Beijing called the new 10 percent levy a violation of accords reached by Presidents Trump and Xi Jinping during their June meeting at the G20 summit in Osaka, Japan, when the leaders of the world’s two largest economies agreed to a tariff ceasefire.
Earlier this month, the U.S. said it would impose duties on $300 billion of Chinese goods beginning Sept. 1. However, Trump backed off that plan, saying Tuesday morning that he was going to delay the implementation of tariffs on a broad set of Chinese goods until Dec. 15 in the hopes of getting retailers through the critical holiday shopping season without any need for price hikes.
After the White House announced out the latest action -- and labeled China a currency manipulator -- Beijing responded by halting purchases of agricultural goods.
Despite the climbdown, the State Council Tariff Committee said in a statement on Thursday that China “has no choice but to take necessary measures to retaliate.” It’s unclear what those exact actions might be.

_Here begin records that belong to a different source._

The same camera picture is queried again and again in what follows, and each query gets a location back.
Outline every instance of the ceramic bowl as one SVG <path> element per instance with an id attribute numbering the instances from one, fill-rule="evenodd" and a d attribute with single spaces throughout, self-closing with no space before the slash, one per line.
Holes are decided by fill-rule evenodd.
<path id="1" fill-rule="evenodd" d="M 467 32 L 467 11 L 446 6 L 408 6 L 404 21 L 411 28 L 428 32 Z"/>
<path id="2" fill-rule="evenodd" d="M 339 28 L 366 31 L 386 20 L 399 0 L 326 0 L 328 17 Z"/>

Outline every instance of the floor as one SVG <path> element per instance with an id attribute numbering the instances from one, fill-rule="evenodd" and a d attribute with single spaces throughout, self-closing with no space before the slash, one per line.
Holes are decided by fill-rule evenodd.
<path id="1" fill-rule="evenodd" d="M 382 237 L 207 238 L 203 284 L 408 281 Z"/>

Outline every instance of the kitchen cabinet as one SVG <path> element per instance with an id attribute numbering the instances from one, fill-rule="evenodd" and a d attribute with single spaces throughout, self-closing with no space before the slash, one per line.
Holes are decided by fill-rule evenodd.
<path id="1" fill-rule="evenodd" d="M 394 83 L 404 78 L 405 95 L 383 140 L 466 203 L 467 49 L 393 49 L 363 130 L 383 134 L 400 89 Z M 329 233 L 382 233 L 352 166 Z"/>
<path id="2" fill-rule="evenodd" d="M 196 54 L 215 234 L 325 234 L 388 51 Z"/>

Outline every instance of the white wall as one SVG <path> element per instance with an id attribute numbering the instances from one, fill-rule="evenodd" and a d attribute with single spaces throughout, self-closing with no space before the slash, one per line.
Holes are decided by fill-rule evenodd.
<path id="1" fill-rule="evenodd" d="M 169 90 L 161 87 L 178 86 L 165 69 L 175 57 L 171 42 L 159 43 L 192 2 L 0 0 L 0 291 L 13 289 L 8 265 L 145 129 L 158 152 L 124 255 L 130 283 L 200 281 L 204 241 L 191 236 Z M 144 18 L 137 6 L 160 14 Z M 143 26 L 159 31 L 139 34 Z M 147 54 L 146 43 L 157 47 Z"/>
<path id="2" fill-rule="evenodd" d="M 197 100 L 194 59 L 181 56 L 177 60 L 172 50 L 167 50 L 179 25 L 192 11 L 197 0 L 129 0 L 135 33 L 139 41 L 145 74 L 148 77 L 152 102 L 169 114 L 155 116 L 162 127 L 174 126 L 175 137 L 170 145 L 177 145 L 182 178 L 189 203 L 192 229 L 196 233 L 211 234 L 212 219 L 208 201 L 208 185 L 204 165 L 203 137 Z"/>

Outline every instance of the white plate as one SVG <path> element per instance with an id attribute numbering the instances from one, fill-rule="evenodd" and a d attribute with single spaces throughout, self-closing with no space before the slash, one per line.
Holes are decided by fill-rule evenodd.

A spokesperson for the China Foreign Ministry sounded less combative, however, in a separate statement.
"We hope the US can work in concert with China to implement the two Presidents' consensus that was reached in Osaka, and to work out a mutually acceptable solution through equal-footed dialogue and consultation with mutual respect," the spokesperson said.
The Trump administration already imposes a 25 percent tariff on $250 billion worth of Chinese goods.